Print the line containing "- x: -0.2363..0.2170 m", then every line after it through the end of the material, exactly as written and without pictures.

++++ EXTRACTED RECORDS

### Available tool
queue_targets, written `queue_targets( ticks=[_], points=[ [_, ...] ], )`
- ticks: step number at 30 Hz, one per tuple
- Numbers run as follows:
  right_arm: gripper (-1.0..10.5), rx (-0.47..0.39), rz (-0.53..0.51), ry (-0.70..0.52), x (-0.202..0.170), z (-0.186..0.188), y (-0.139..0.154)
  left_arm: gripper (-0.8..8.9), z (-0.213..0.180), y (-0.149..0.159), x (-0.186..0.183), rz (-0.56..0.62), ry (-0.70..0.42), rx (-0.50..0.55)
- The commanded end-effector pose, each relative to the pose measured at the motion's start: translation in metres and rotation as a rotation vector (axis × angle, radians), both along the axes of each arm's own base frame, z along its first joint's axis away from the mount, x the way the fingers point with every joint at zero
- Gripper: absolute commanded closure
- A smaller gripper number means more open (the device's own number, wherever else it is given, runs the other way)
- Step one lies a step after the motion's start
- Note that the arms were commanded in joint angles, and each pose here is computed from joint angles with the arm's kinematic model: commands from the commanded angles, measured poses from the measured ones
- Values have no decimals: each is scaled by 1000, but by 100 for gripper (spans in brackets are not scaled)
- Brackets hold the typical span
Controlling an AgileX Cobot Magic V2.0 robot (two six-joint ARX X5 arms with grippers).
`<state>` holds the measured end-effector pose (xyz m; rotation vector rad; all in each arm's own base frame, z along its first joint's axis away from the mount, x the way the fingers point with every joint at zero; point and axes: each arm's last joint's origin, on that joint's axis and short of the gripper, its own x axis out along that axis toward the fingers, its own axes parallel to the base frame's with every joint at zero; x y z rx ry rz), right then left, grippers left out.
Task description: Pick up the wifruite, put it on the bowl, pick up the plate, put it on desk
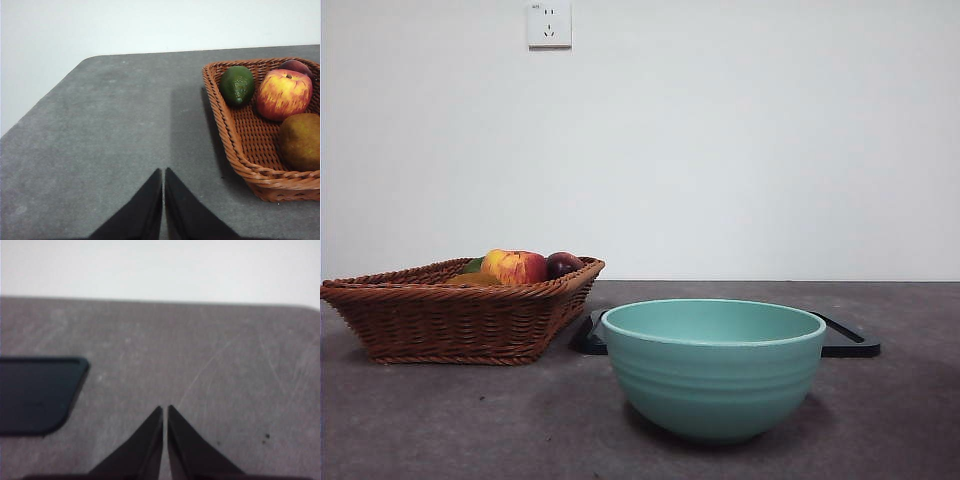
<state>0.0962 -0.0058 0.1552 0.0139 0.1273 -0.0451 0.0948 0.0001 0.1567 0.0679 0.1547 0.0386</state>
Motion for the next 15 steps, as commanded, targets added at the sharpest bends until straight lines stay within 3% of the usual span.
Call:
queue_targets(
  ticks=[1,15],
  points=[
    [941,20,3,20,0,-3,0,806,-7,0,1,4,25,6],
    [941,20,15,32,0,-4,1,806,-7,0,1,4,25,6]
  ],
)
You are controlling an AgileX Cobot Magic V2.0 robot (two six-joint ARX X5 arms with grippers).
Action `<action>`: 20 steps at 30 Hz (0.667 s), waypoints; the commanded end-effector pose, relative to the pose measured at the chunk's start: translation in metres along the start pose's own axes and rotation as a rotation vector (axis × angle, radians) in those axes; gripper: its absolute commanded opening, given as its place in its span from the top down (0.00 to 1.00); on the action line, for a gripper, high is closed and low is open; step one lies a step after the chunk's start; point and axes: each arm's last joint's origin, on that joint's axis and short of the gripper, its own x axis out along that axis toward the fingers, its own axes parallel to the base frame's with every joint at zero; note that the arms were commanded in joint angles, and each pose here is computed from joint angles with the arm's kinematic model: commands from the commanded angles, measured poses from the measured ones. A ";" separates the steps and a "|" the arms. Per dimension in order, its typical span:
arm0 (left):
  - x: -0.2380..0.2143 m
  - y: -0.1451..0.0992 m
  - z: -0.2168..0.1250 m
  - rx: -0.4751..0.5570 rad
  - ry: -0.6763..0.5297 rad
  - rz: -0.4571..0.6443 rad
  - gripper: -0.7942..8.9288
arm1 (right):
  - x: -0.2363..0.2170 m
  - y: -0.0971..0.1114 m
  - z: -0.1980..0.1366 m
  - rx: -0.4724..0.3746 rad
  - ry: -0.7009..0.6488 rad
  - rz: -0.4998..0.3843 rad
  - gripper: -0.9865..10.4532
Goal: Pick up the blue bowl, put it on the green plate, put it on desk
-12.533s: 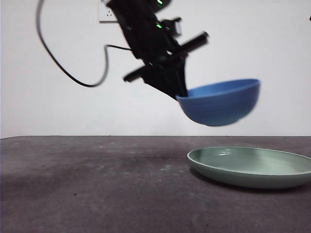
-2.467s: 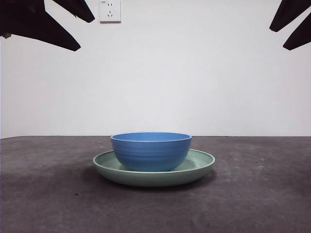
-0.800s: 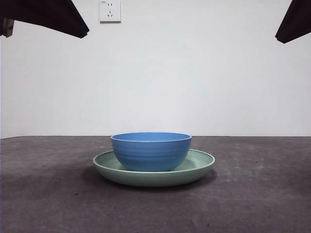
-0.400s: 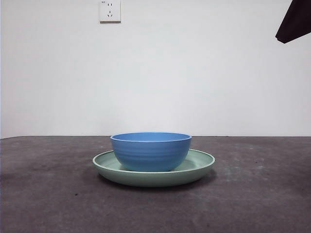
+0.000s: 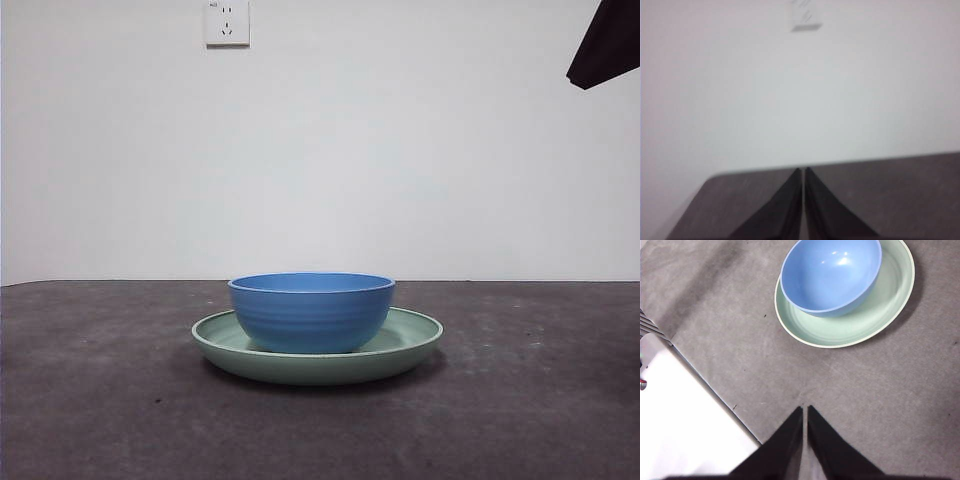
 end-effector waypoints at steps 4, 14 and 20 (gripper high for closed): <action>-0.008 0.000 -0.053 0.003 0.065 0.042 0.91 | -0.002 0.002 0.005 -0.025 -0.017 0.007 0.91; -0.013 -0.004 -0.112 -0.010 0.151 0.040 0.91 | -0.002 0.002 0.005 -0.026 -0.017 0.007 0.91; -0.015 -0.005 -0.128 -0.015 0.224 0.036 0.91 | -0.002 0.002 0.005 -0.025 -0.017 0.007 0.91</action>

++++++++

RESULT BELOW:
  - x: -0.2363..0.2170 m
  - y: -0.0971..0.1114 m
  - z: -0.1980..0.1366 m
  - rx: -0.4724..0.3746 rad
  - ry: -0.7009..0.6488 rad
  - rz: -0.4998..0.3843 rad
  - gripper: -0.9865..10.4532
Goal: Pick up the blue bowl, put it on the green plate, put it on desk
-12.533s: 
-2.467s: 
-0.800s: 
-0.400s: 
+0.000s: 
 end-effector waypoints at steps 4, 14 and 20 (gripper high for closed): <action>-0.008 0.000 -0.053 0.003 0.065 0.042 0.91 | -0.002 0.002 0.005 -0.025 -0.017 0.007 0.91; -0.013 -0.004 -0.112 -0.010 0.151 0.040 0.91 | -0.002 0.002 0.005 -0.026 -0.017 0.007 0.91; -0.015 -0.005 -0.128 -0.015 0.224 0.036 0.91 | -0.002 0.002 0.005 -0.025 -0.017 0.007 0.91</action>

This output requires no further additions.